** Material provided follows **
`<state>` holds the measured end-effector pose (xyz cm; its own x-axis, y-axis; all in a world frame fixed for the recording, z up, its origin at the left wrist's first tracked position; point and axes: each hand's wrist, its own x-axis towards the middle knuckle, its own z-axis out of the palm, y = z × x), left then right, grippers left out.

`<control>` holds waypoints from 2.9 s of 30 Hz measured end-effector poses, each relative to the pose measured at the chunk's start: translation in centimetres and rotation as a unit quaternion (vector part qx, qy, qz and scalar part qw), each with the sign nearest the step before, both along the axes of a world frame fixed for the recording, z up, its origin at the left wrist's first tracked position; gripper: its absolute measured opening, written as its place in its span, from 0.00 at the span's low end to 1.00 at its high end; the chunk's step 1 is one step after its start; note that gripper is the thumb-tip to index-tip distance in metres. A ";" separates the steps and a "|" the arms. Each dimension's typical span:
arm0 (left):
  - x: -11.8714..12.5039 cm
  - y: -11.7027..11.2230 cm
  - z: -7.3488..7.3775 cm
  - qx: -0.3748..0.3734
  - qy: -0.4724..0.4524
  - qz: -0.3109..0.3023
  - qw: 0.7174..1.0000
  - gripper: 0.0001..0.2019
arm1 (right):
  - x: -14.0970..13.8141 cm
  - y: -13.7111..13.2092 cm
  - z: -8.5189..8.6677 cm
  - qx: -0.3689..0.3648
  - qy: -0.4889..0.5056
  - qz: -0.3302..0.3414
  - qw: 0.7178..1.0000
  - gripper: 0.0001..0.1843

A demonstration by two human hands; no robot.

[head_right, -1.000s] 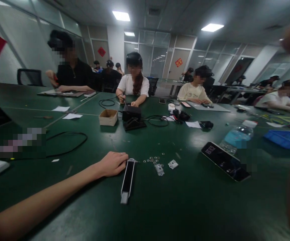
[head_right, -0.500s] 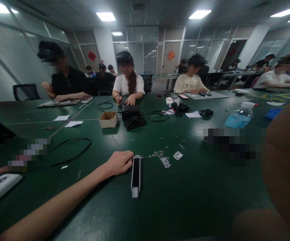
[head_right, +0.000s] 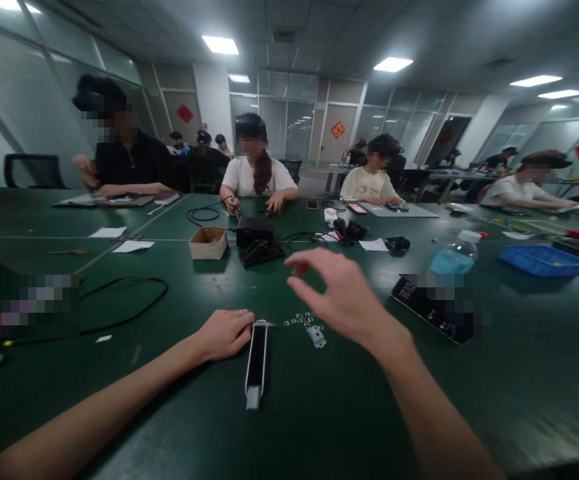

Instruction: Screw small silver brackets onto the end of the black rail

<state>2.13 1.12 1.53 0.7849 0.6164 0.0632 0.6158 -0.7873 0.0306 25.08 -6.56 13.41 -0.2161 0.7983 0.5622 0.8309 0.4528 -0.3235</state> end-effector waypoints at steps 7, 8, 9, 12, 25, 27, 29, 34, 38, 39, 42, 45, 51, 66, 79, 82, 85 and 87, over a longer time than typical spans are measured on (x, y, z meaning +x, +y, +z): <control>-0.1 0.3 -0.4 0.014 0.008 -0.007 1.000 0.10 | -0.9 3.9 -8.5 -0.211 -0.204 0.040 0.955 0.09; -0.1 0.3 -0.4 0.014 0.008 -0.008 1.000 0.10 | -0.8 3.9 -9.0 -0.209 -0.205 0.043 0.955 0.09; -0.1 0.3 -0.4 0.013 0.008 -0.009 1.000 0.10 | -0.8 3.9 -9.3 -0.208 -0.204 0.046 0.955 0.09; 0.0 0.2 -0.1 0.004 0.007 -0.010 1.000 0.10 | -0.6 3.7 -9.4 -0.210 -0.198 0.052 0.956 0.08; 0.2 0.1 0.2 -0.005 0.013 -0.001 1.000 0.11 | -1.5 3.1 -11.6 -0.151 -0.056 0.067 0.985 0.03; 0.2 0.1 0.3 -0.005 0.013 0.000 1.000 0.11 | -1.4 3.1 -11.9 -0.151 -0.035 0.072 0.985 0.03; 0.2 0.1 0.4 -0.008 0.013 -0.001 1.000 0.11 | -1.4 3.2 -12.1 -0.155 -0.021 0.076 0.985 0.04; 0.2 0.1 0.5 -0.016 0.004 -0.006 1.000 0.12 | -1.5 3.2 -12.2 -0.146 -0.027 0.073 0.986 0.06; 0.2 0.3 0.4 -0.019 0.000 -0.002 1.000 0.12 | -1.5 3.2 -12.2 -0.128 -0.036 0.084 0.988 0.07; 0.2 0.3 0.3 -0.020 0.000 -0.003 1.000 0.12 | -1.4 3.2 -12.2 -0.129 -0.036 0.087 0.987 0.07; 0.3 0.4 0.2 -0.022 0.001 -0.009 1.000 0.11 | -1.2 3.1 -12.0 -0.143 -0.037 0.096 0.984 0.08; 0.2 0.5 0.1 -0.022 -0.001 -0.012 1.000 0.12 | -1.0 3.1 -11.8 -0.162 -0.038 0.103 0.981 0.08; 0.2 0.7 -0.3 -0.017 -0.006 -0.015 1.000 0.12 | -1.4 3.1 -11.8 -0.167 -0.048 0.100 0.980 0.09; 0.2 0.6 -0.1 -0.021 -0.006 -0.014 1.000 0.13 | -2.0 3.0 -11.9 -0.102 -0.121 0.088 0.983 0.10; 0.1 0.3 0.1 -0.002 0.012 -0.008 1.000 0.11 | -2.0 3.0 -12.1 -0.108 -0.129 0.090 0.982 0.10; 0.2 0.1 0.4 -0.007 0.021 -0.003 1.000 0.10 | -2.1 3.0 -12.2 -0.105 -0.130 0.095 0.981 0.10; 0.2 -0.1 0.6 -0.003 0.018 -0.002 1.000 0.10 | -2.1 3.1 -12.0 -0.104 -0.128 0.097 0.981 0.10; 0.2 -0.1 0.6 0.000 0.014 -0.004 1.000 0.10 | -2.1 3.2 -12.0 -0.102 -0.134 0.102 0.980 0.09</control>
<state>2.32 1.02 2.14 0.7910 0.6104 0.0411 0.6105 -0.7919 0.0129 22.97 -3.38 1.43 -0.5010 0.8133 0.2959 0.7974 0.5667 -0.2075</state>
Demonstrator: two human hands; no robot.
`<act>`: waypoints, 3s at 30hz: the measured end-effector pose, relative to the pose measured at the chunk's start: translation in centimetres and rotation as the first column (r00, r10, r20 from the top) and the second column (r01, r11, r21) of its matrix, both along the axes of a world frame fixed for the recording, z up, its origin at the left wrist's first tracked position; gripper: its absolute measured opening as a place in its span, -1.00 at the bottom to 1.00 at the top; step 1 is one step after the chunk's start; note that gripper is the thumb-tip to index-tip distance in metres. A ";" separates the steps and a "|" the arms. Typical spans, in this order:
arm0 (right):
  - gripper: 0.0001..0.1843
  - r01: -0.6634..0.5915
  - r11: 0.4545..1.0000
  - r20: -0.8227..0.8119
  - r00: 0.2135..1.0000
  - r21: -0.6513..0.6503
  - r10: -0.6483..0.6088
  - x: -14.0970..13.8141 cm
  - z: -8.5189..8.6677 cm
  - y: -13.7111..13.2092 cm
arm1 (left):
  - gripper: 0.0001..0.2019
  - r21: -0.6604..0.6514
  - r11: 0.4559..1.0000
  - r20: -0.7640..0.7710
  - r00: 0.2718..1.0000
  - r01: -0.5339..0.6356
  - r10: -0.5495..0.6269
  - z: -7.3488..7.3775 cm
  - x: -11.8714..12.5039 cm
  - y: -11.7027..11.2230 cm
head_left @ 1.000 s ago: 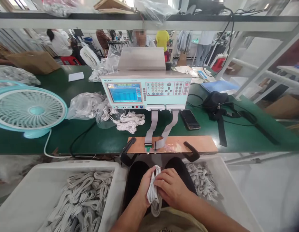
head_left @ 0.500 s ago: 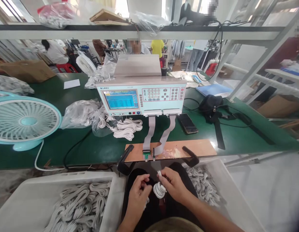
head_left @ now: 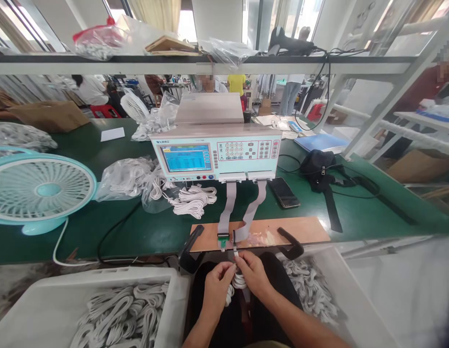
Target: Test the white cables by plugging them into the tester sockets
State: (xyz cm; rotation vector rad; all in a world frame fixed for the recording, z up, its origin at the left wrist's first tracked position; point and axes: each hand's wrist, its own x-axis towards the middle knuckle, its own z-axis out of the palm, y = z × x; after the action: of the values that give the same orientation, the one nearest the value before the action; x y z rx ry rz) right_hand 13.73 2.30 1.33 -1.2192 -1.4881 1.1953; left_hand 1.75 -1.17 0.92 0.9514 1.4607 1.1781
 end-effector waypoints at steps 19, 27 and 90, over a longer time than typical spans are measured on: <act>-0.64 -0.138 0.873 -0.455 0.884 -0.468 -0.105 -1.2 2.5 0.8 | -0.72 0.145 0.933 -0.205 0.932 0.330 -0.298 3.0 -2.8 1.5; -0.65 -0.144 0.906 -0.344 0.939 -0.398 -0.002 -0.6 1.8 1.3 | -0.71 0.132 0.991 -0.050 0.999 -0.001 0.008 0.9 -2.1 1.3; -0.56 -0.160 0.918 -0.471 0.882 -0.362 -0.032 -1.6 -1.4 1.8 | -0.49 0.129 0.980 0.060 0.987 -0.153 0.147 0.6 -1.2 3.2</act>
State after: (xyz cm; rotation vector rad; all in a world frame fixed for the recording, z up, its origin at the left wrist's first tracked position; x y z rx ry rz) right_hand 12.13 4.13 -0.07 -1.0267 -0.9563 1.7539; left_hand 0.52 2.06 1.53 0.9069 1.4474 1.4156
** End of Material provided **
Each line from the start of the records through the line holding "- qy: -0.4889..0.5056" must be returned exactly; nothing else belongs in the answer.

`<state>` holds the measured end-effector pose (xyz cm; its own x-axis, y-axis; all in a world frame fixed for the recording, z up, its origin at the left wrist's first tracked position; point and axes: each hand's wrist, its own x-axis towards the middle knuckle, its own z-axis out of the palm, y = z × x), left then right, grippers left out.

`<control>` holds waypoints from 2.9 s of 30 Hz measured end-effector poses, each relative to the pose measured at the chunk's start: translation in centimetres and rotation as a unit quaternion (vector part qx, qy, qz and scalar part qw), each with the sign nearest the step before, both along the axes of a world frame fixed for the recording, z up, its origin at the left wrist's first tracked position; gripper: its absolute measured opening, written as its place in its span, from 0.00 at the span's low end to 1.00 at its high end; the chunk's step 1 is one step after its start; note that gripper is the thumb-tip to index-tip distance in metres. A ";" separates the steps and a "|" the arms. Each dimension's typical span:
arm0 (left):
  - x: -11.8714..12.5039 cm
  - y: -11.7027..11.2230 cm
  - z: -7.3488..7.3775 cm
  - qx: -0.3748..0.3734
  - qy: -0.4724..0.4524
  - qz: -0.3109..0.3023
  - qw: 0.7174..1.0000
  - gripper: 0.0001..0.2019
arm1 (right):
  - x: -14.0970..13.8141 cm
  - y: -13.7111..13.2092 cm
  - z: -8.5189..8.6677 cm
  - qx: -0.3689..0.3648
  - qy: -0.4889..0.5056

There is nothing more to add to the answer.